Endless Sea vs Santorini Blue
Endless Sea and Santorini Blue come from the same Sherwin-Williams collection. These are both blues, so the question isn't which hue to choose — it's where within blue to land. The 5-point LRV gap — 14 for Santorini Blue vs 9 for Endless Sea — means Santorini Blue will open up a space more effectively. Both share a cool character, which means they'll respond to light and surrounding materials in similar ways. ΔE 8.5 means they're clearly different, but not dramatically so — they'd pair well in the same room. Below you'll find 2 real-room photo comparisons where both colors appear side by side, plus 5 simulated room previews.
Endless Sea vs Santorini Blue in Real Spaces
2 real rooms side by side. Endless Sea and Santorini Blue are close enough that the difference can be hard to judge from a chip alone — these photos show how each reads at scale, across different spaces and lighting conditions.
Bedroom
Bedrooms are typically lit with warmer, lower light than the rest of the house — a condition that flatters warm tones and deepens cool ones. Santorini Blue has the edge in reflectance, which shows as a quiet sense of added space rather than an obvious contrast.
House
A full exterior is the most demanding test for a paint color — scale and outdoor light both amplify differences that seem small on a swatch. Santorini Blue has the edge in reflectance, which shows as a quiet sense of added space rather than an obvious contrast.
Color Details
Endless Sea vs Santorini Blue Simulated Comparison
5 simulated room previews — drag the slider on each to see Endless Sea on one side and Santorini Blue on the other.

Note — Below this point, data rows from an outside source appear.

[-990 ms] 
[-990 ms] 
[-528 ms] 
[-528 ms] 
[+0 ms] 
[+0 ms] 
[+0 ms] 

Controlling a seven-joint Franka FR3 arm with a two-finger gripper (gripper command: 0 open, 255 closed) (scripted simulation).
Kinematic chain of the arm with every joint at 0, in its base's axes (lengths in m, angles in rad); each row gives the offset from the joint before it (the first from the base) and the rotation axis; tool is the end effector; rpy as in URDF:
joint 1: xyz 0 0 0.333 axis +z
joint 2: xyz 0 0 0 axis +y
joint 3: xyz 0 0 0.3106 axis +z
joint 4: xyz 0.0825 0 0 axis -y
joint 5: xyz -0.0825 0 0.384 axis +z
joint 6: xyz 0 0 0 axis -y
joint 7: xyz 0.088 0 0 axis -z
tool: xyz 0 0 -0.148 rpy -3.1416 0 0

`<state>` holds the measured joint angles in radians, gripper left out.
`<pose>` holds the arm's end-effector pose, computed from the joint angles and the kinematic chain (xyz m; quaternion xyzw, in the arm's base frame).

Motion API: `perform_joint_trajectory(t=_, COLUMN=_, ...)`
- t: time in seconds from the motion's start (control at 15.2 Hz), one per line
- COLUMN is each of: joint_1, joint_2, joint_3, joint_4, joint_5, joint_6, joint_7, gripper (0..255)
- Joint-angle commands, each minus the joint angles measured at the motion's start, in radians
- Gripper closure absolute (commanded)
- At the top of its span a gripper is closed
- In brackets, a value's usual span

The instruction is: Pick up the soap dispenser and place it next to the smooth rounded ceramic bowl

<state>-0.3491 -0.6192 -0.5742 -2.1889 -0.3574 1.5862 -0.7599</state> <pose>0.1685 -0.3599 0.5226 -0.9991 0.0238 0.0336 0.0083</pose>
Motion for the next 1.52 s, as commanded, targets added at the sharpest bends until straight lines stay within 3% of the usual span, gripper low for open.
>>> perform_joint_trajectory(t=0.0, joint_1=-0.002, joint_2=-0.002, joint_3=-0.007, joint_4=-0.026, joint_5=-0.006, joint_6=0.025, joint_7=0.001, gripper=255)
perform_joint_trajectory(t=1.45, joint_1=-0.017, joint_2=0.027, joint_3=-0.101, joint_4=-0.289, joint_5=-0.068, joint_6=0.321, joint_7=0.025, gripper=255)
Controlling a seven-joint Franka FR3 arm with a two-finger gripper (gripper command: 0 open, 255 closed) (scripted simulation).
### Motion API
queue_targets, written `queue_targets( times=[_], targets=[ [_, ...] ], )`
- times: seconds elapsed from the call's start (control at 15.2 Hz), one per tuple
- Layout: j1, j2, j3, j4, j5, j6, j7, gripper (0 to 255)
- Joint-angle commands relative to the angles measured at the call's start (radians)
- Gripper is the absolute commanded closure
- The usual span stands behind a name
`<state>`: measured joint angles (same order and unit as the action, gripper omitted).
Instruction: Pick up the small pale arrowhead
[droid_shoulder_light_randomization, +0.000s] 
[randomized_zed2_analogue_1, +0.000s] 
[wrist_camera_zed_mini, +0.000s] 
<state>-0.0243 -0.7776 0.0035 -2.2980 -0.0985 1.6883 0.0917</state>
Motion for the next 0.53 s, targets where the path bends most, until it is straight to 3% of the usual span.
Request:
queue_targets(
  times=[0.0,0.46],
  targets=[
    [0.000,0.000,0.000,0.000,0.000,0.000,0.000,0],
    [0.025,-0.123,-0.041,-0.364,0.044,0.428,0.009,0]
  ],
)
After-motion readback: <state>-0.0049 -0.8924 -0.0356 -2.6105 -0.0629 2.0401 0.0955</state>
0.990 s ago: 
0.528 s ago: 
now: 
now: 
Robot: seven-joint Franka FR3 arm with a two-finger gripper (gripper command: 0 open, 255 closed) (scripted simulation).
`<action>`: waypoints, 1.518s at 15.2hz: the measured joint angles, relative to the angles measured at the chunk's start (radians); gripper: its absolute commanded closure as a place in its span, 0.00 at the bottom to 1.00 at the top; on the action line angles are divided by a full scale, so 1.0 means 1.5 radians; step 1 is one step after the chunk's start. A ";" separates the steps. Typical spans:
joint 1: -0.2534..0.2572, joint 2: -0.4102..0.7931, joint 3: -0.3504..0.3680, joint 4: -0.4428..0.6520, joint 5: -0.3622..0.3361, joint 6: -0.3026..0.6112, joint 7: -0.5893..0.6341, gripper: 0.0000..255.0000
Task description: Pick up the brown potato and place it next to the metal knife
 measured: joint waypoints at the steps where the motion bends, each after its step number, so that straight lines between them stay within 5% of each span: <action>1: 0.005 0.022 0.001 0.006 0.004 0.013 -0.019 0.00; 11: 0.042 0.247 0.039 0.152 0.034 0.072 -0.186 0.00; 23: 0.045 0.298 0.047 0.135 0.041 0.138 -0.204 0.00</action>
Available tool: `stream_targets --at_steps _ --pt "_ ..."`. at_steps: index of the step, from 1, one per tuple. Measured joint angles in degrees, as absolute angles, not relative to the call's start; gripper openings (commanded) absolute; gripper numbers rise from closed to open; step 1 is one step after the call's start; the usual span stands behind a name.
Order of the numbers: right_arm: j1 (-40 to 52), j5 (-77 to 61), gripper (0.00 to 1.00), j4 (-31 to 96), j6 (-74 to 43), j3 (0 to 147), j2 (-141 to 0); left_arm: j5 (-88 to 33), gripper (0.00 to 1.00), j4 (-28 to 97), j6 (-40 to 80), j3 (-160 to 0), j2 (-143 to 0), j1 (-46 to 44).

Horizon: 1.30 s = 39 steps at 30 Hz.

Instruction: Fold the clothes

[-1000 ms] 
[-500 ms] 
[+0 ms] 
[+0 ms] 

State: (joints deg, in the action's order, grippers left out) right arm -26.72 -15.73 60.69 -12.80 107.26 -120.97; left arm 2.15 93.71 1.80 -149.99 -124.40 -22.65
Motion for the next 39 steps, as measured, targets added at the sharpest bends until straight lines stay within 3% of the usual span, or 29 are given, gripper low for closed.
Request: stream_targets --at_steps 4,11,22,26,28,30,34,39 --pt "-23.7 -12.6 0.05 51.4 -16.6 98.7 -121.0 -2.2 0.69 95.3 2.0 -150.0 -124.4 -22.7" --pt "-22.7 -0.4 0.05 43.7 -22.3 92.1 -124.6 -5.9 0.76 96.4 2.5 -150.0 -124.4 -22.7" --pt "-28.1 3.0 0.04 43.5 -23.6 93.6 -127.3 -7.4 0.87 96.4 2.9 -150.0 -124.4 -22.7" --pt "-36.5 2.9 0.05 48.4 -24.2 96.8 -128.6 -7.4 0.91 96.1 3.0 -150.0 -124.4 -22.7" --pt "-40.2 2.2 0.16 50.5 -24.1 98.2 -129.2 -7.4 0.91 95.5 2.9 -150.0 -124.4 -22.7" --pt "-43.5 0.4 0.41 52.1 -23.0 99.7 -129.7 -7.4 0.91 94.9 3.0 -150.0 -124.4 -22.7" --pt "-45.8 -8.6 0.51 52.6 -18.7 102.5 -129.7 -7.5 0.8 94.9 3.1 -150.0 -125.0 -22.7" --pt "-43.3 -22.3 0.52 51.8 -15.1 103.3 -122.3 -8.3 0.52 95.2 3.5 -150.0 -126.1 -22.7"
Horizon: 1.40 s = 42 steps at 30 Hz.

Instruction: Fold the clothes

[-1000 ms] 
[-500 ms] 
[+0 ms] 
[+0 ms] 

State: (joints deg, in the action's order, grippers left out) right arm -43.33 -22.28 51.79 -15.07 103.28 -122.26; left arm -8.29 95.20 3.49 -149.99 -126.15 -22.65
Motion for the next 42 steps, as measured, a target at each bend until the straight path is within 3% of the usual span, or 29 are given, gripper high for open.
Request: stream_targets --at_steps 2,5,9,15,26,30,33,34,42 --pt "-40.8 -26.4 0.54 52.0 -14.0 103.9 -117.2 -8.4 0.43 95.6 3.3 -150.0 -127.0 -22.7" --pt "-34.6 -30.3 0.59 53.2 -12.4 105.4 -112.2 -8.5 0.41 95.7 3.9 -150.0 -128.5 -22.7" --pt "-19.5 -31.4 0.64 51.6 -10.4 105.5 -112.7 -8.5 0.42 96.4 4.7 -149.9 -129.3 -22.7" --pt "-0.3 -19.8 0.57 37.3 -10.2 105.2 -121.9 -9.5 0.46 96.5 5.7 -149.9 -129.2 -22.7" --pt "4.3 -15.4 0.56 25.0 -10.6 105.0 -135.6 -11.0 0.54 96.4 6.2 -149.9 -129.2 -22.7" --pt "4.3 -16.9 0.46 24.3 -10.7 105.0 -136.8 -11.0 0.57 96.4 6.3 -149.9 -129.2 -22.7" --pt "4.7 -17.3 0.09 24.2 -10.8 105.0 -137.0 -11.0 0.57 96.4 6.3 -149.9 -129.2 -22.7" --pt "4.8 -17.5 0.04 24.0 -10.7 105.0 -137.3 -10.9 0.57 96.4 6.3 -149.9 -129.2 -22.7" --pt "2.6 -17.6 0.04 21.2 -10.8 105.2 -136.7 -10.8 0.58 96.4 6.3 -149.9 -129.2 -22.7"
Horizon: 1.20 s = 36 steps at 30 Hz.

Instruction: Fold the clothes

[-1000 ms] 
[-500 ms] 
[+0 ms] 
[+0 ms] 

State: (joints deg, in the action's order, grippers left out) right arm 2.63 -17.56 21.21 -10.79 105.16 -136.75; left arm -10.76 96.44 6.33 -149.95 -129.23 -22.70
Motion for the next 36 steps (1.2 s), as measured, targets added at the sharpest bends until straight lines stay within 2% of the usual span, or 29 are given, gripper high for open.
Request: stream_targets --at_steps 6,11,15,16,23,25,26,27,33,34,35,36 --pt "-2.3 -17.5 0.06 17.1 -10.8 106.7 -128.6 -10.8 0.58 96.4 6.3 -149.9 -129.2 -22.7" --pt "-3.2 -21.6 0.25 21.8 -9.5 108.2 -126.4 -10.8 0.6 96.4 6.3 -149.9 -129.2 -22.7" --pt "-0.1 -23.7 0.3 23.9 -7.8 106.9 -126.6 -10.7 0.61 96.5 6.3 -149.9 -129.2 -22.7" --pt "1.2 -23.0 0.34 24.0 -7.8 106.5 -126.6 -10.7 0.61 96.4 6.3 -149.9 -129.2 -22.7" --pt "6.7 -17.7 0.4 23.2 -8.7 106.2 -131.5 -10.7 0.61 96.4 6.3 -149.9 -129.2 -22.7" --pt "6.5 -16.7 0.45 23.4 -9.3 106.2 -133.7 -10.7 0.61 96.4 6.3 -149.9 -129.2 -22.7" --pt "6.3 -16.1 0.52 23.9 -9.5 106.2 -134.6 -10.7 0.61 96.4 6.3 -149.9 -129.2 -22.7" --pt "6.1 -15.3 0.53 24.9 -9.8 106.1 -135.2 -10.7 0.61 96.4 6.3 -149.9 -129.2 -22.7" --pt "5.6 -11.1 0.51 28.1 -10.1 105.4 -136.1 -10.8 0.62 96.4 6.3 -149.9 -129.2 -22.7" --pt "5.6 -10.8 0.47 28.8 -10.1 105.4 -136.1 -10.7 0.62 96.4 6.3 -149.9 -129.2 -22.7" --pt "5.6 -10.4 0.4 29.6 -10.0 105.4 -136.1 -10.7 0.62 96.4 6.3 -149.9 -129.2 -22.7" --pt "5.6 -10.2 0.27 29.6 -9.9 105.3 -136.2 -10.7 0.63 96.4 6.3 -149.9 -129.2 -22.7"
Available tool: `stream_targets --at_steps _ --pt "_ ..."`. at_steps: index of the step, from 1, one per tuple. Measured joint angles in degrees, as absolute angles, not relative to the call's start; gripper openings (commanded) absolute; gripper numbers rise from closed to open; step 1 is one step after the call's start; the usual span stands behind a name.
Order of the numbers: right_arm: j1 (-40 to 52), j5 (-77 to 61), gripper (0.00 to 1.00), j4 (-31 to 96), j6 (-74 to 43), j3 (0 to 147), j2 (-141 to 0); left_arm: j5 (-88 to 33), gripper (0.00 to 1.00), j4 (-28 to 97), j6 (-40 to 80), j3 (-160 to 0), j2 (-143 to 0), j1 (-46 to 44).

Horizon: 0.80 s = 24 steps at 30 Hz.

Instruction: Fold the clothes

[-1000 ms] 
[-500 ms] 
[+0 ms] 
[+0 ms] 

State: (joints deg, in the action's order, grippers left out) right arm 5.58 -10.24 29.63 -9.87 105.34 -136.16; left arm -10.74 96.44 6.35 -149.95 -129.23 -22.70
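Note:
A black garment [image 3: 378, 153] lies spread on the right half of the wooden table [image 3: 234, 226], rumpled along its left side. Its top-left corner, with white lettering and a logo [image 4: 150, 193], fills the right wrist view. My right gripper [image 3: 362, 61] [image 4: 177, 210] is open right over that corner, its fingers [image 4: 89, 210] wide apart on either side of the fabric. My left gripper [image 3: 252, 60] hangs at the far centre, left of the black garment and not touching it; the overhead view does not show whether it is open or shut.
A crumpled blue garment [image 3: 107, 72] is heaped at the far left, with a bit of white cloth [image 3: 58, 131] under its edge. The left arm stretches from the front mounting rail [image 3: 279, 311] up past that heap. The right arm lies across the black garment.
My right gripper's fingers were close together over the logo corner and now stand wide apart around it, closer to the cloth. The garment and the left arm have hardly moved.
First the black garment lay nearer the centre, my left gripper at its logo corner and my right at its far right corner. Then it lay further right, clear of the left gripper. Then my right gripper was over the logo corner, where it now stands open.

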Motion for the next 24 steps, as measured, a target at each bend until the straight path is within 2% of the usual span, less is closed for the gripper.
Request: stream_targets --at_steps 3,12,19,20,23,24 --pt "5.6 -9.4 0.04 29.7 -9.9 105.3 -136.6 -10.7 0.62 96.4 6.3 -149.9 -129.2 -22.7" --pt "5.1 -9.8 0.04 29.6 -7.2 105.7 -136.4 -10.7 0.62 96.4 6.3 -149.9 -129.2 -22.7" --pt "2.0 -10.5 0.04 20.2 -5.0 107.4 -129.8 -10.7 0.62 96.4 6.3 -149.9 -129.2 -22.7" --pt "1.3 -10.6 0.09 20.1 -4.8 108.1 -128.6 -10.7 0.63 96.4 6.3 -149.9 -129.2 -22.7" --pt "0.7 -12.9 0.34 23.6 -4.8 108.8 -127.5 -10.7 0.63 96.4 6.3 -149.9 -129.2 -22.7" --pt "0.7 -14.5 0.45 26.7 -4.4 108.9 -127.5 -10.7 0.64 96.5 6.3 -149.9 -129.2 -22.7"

Digital color is approximate. These simulations are generated from the manufacturer's hex values and overlaid on grayscale room photos — your screen's calibration, brightness, and viewing angle all affect how they render. Before committing to either color, test physical samples in your own space under the light you actually live with.
More Endless Sea comparisons
See how Endless Sea stacks up against other well-photographed colors across different brands and tones.